I did not inject it but I did probe it from the start. It ran the temp up to 145 quickly but then slowed way down. Should I not have probed it that early?


----------



## Bearcarver (Apr 10, 2011)

Dizzy said:


> I did not inject it but I did probe it from the start. It ran the temp up to 145 quickly but then slowed way down. Should I not have probed it that early?


I won't tell you what you should or should not do, BUT:
I used to probe everything from the start, and then I would sweat it out, hoping I'd get through the 4 hour danger zone in time. My old MES 30 was kinda weak in power. Then I found out that if I run my heat at my usual 225˚/230˚ for 2 or 3 hours, before I insert my meat probe, I don't have to worry about the danger zone. I never inject my briskets, chuckies or butts, so I never had to worry about that, but it is regarded the same as probing at the start.

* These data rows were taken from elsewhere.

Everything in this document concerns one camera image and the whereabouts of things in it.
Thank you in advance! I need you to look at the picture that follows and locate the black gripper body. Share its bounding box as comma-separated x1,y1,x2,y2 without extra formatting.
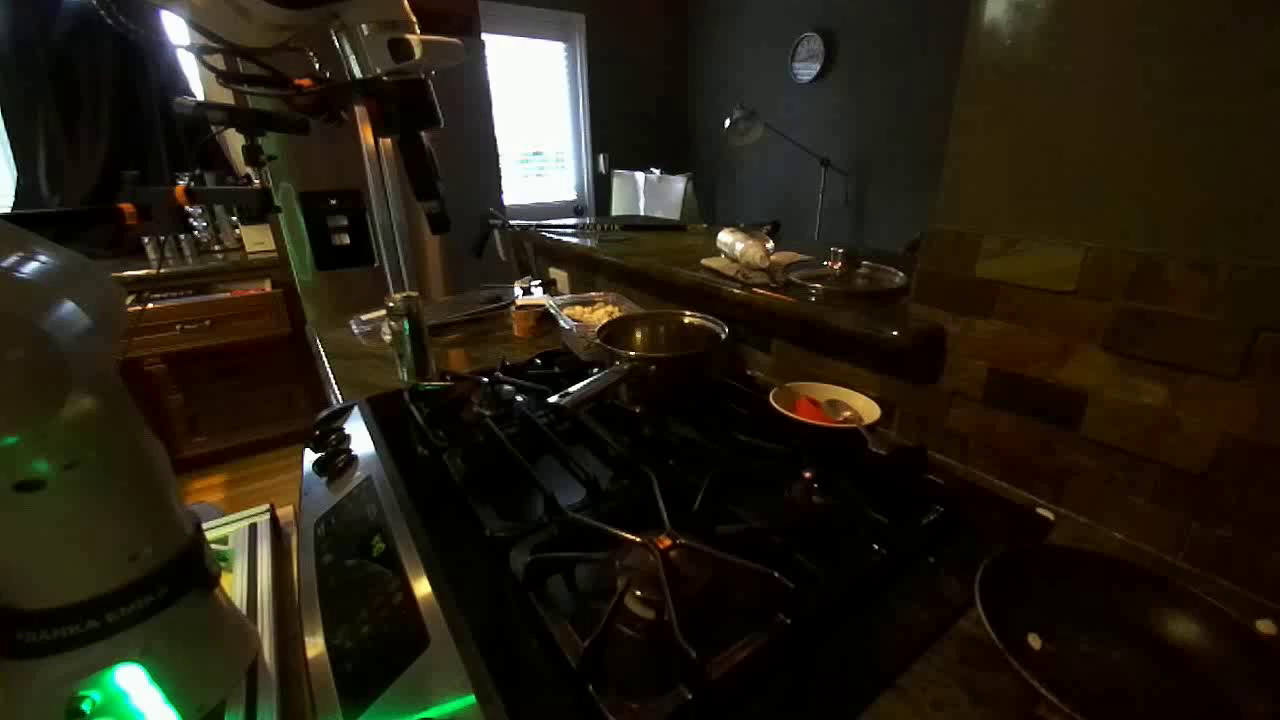
378,70,453,175

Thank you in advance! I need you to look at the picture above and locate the bright window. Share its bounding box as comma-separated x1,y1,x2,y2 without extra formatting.
475,5,598,223

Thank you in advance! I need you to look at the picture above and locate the clear glass dish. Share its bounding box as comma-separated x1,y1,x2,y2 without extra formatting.
349,303,406,348

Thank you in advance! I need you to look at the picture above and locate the dark green bottle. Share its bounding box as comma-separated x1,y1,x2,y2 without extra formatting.
394,289,435,383

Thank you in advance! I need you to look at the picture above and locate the white box appliance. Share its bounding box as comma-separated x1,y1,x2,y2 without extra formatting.
607,162,701,223

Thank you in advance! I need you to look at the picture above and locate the black stove knob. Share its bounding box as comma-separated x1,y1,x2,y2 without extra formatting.
316,404,362,447
308,437,362,482

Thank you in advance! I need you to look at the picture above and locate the wooden drawer cabinet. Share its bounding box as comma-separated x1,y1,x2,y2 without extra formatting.
118,255,332,462

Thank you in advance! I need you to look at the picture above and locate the thin desk lamp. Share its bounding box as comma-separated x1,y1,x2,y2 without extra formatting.
715,104,858,255

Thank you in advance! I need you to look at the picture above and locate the black gas stove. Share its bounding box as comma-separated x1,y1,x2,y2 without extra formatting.
293,335,1058,720

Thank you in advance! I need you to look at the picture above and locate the round silver plate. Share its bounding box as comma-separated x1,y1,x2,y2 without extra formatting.
785,255,913,300

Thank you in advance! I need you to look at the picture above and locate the white bowl with red food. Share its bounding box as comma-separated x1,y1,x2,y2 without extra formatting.
766,375,887,431

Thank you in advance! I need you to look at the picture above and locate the black frying pan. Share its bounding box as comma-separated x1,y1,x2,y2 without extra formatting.
971,537,1280,720

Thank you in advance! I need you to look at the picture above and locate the steel saucepan with handle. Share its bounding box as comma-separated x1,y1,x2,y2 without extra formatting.
541,303,735,411

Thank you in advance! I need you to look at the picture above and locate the round wall clock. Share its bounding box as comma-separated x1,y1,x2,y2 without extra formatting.
788,27,833,86

If you didn't check the temp at 4 hours, it's hard to tell, but if it was at 140˚ at 4 hours, it only went from 140˚ to 159˚ in the next 9 hours.

Bear


----------



## dizzy (Apr 10, 2011)

I'm thinking of finishing it in the oven,


----------



## realtorterry (Apr 10, 2011)

Have you foiled it yet? Your going to be fine in the oven. Take it to about 200-205 & then wrap it up for a few hours & you should be fine.


----------



## pineywoods (Apr 10, 2011)

If your at 159 and you know you were above 140 in 4 hours or less you are fine. Take it off the smoker wrap it tight in tin foil and put it in the oven at 225 or 250 and let it go until you get it up to proper temp. It will go faster in the foil


----------



## dizzy (Apr 10, 2011)

Thanks everyone for your help it's in the oven now and climbing slowly. Thanks again!


----------



## SmokinAl (Apr 11, 2011)

Good luck & let us know how it turns out!


----------



## realtorterry (Apr 11, 2011)

how'd you do??


----------



## rbranstner (Apr 11, 2011)

I have also had my probe go crazy on me and not read correctly when I probe it right away. What I experienced a few times was the temps would rise to a certain temp and then all of a sudden just sit there. I would figure I was at the stall but then it would take so long that I knew it wasn't a stall it was just that my probe was stuck at that temp.  I would just move it further in our pull it out a bit and then it would shoot up in temp to what the meat was actually at. Don't know if I am the only one that has experienced this or not but now I wait to probe my meat until several hours in and I have not had that issue since.


----------